No podría nunca vivir sin esta enorme sensibilidad que me inunda hasta salirse por los ojos,
por los dedos cuando escribo, y la garganta cuando ya no aguanta más.
No encuentro otra manera de sobrellevar la tortura de la vida que no sea desahogando las emociones en palabras.
Ni siquiera podría reír lo suficiente sin redactarlo al menos una vez en la vida, para decir que la vida también es increíble y que vale la pena.
No podría pasar desapercibido entre tanta gente sin gritarlo a los cuatro textos. No soportaría limitarme a guardarlo bajo el armazón que me cubre el pecho y llevarlo a escondidas como quien oculta algo sintiéndose culpable.

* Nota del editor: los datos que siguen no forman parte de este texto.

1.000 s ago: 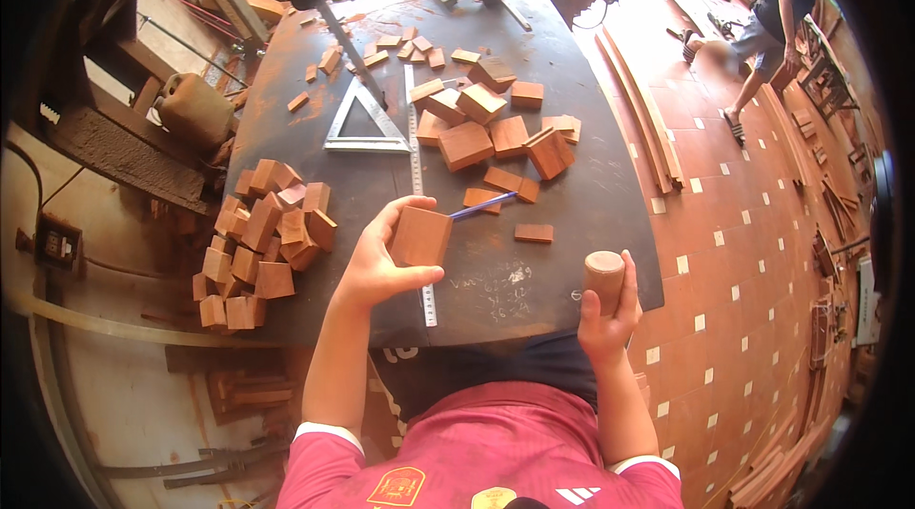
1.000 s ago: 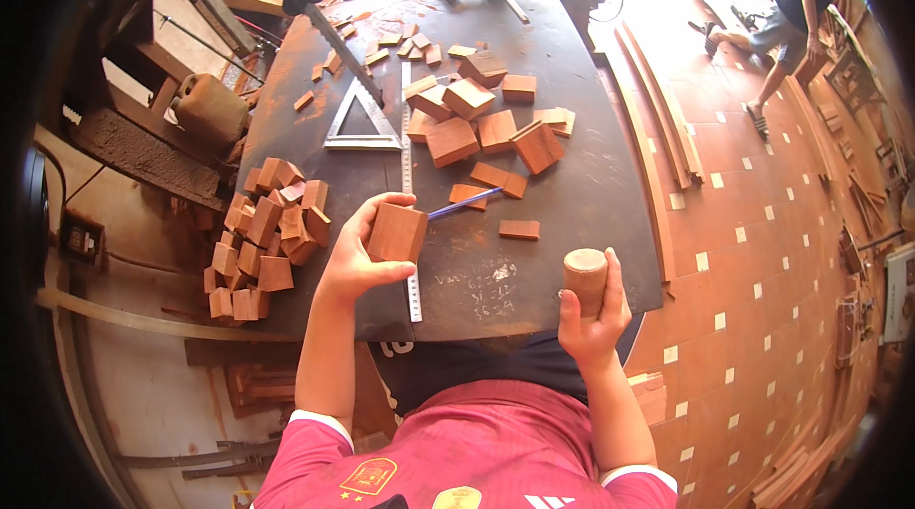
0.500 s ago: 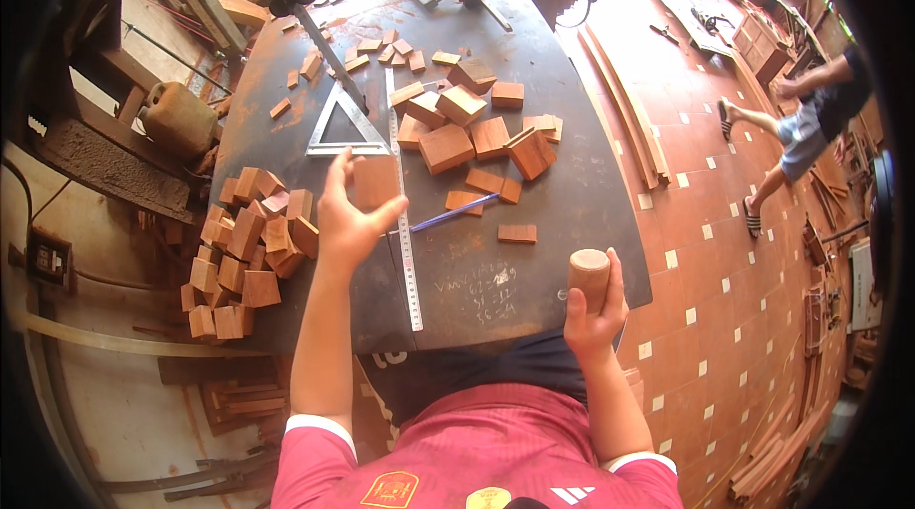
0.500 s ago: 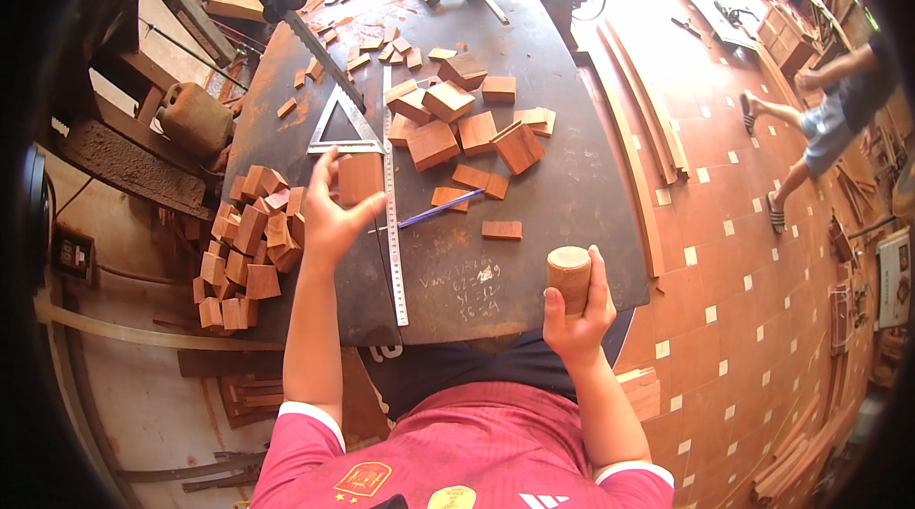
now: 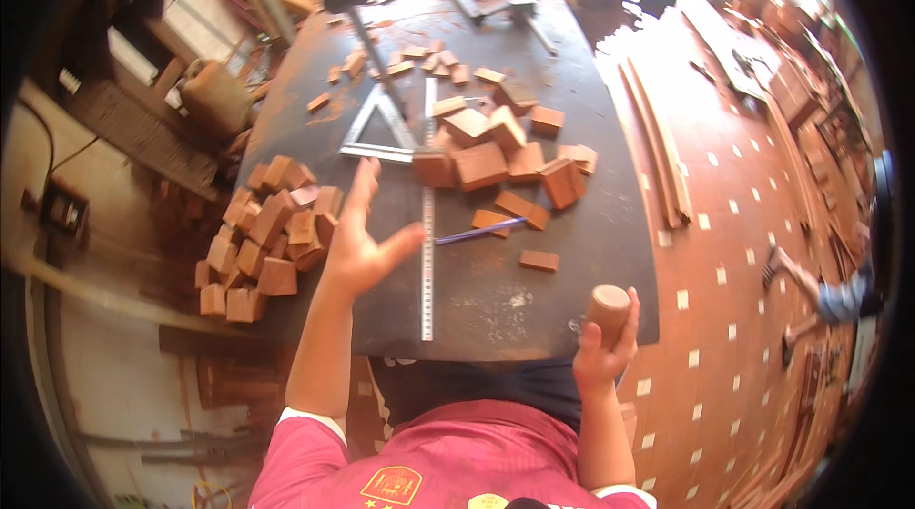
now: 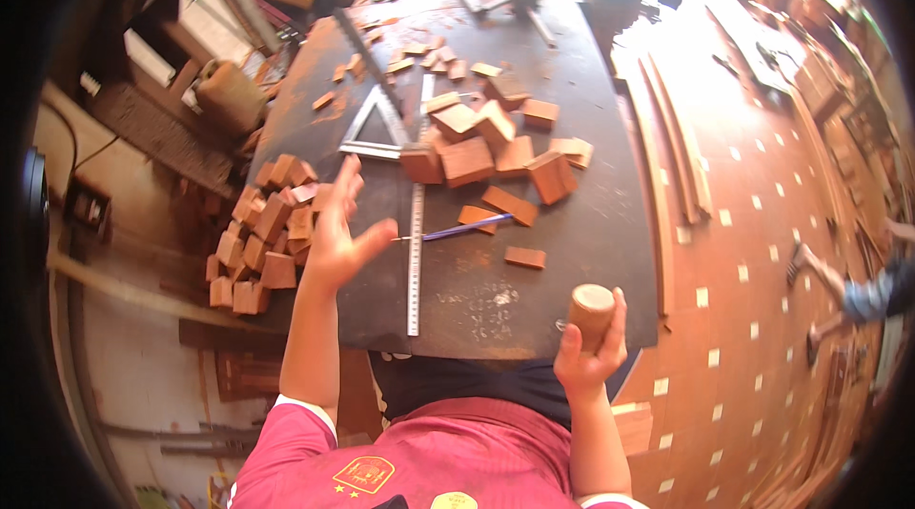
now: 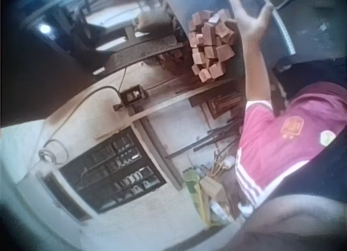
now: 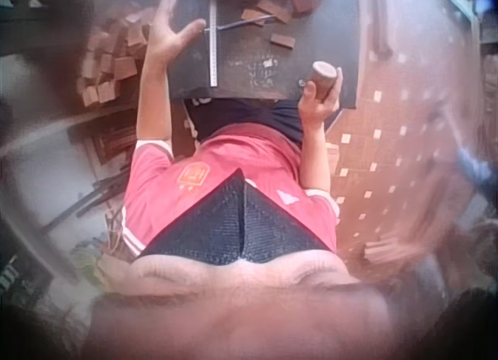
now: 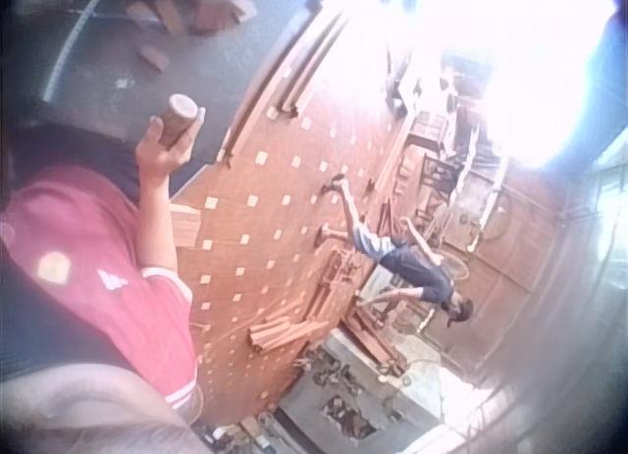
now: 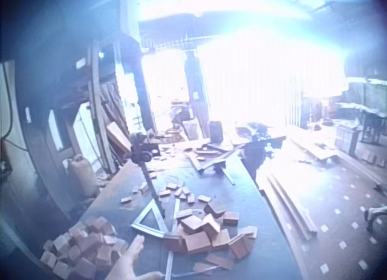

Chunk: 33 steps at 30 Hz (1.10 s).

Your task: The person holds a small rectangular wooden block in one hand and a cylindrical sanding tool in the other. They repeatedly rub the sanding tool against the edges and faces of the block to smooth the surface. The person rotates the block to access different sides and continues the sanding motion throughout the clip.

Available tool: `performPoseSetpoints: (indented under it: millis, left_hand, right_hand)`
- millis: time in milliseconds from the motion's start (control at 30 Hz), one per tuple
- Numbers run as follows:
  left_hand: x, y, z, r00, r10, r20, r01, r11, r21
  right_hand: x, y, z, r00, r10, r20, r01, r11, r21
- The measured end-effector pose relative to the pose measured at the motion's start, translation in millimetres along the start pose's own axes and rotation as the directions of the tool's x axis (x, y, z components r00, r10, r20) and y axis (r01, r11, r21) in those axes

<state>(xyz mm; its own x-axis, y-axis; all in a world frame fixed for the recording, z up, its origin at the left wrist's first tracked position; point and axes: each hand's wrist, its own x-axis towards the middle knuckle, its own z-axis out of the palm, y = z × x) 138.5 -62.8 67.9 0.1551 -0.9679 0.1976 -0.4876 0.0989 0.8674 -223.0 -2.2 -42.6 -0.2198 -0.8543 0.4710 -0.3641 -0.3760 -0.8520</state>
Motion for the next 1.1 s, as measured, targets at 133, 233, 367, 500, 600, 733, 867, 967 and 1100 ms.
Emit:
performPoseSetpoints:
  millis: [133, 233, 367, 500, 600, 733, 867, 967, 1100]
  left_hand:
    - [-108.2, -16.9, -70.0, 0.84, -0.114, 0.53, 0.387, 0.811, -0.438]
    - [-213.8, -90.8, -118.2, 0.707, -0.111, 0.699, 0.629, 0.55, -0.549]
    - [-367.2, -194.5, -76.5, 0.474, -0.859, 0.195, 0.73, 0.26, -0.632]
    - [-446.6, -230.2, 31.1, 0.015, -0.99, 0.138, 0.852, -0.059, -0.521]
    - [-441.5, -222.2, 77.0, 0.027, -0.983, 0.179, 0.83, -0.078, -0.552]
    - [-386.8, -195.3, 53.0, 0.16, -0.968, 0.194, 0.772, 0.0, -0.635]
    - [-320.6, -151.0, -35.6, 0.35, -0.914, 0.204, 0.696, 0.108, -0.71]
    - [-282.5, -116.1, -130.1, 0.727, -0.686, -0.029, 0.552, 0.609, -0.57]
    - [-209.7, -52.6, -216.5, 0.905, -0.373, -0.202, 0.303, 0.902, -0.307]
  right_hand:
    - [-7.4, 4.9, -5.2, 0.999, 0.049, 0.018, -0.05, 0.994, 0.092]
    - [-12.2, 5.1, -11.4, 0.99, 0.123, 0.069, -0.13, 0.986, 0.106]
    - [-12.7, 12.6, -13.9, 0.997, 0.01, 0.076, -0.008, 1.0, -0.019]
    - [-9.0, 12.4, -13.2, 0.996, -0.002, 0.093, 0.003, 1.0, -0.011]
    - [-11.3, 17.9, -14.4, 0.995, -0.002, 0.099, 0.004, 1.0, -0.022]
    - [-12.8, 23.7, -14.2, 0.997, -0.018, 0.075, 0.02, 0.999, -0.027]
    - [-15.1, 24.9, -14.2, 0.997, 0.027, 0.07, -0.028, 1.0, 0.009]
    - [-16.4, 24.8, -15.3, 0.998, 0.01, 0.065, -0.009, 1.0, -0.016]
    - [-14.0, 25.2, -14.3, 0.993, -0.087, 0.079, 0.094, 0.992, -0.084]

No, yo lo grito, yo lo tiro al viento, y que golpee, que se lleve todo por delante. Después de todo no soy más que un puñado de palabras dando vueltas en el imaginario de la vida, de esto que varias personas dieron en llamar sentido.

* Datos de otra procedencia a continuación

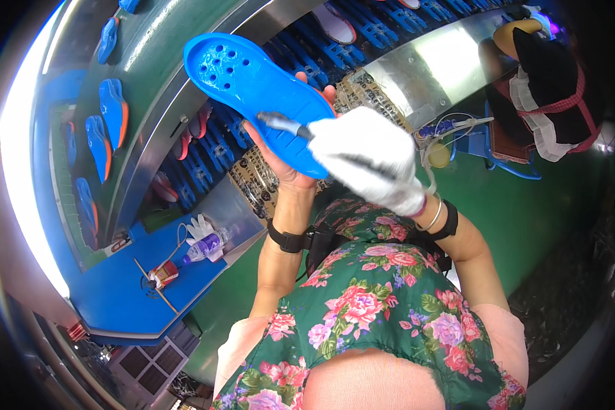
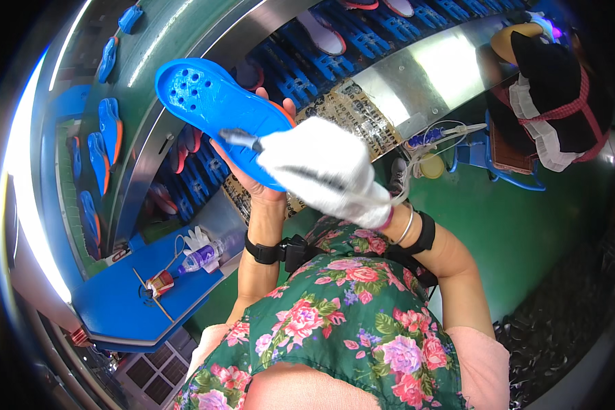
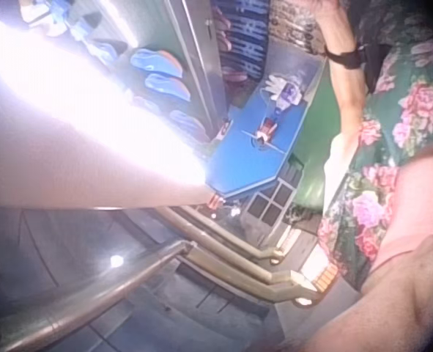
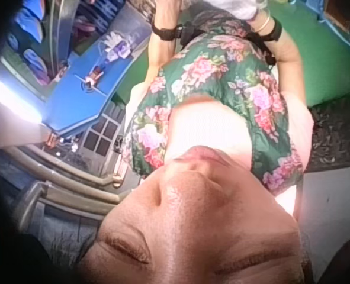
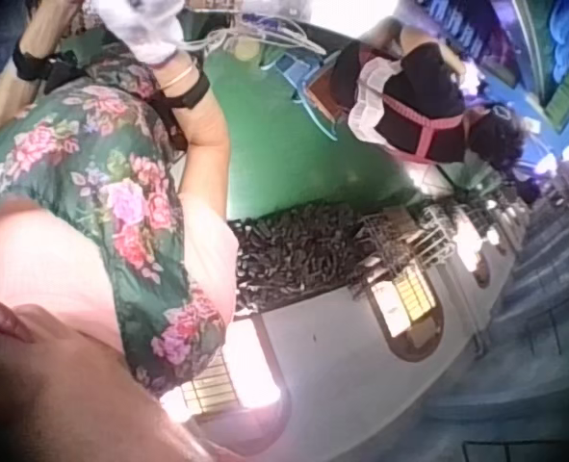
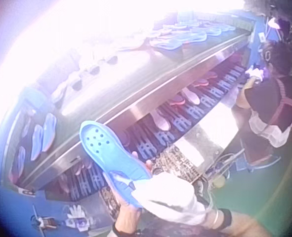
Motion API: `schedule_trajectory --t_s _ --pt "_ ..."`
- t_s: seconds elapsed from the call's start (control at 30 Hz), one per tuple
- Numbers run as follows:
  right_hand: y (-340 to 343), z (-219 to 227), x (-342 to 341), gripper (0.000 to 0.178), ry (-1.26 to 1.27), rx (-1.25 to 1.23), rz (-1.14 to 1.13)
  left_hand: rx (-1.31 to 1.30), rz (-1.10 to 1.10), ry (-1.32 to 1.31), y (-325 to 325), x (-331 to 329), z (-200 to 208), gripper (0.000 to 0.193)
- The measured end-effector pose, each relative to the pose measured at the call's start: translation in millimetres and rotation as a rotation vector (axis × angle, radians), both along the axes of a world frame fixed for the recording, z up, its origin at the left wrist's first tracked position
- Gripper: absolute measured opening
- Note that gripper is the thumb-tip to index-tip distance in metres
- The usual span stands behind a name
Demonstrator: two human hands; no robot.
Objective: Applying adhesive to the bottom of shoe soles using a brush.
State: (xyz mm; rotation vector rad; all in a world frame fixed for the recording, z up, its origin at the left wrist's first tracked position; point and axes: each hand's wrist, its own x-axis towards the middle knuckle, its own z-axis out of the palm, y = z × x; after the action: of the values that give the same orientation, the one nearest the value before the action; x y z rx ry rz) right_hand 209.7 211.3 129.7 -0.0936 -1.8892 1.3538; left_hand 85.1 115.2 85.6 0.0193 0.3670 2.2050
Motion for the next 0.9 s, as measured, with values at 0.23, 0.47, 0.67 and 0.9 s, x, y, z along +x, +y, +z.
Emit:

Nada más que un poco de prisa, un poco de verso.
La tragedia vestida cada tanto de poesía.
Algún acto de sátira, de cuento, de dramaturgia.
Un poquito de coherencia en un espacio atiborrado de caos y de silencio.
Somos un arrebato desesperado en el tiempo, que busca eternizarse, que lucha, que se desarma y engendra. Una vez más, y otra vez.
Somos un grito en el desierto que nadie jamás escucha.
Pero la arena se desarma entre los dedos como si algo tuviese algún sentido. Un pequeño acierto.
Y si un día muero mi grito generará un eco.
Y la poesía será materia para ir un poco más allá.
En verdad no puedo concebir la vida como si fuera algo más que la lucha por sobrevivir al tiempo.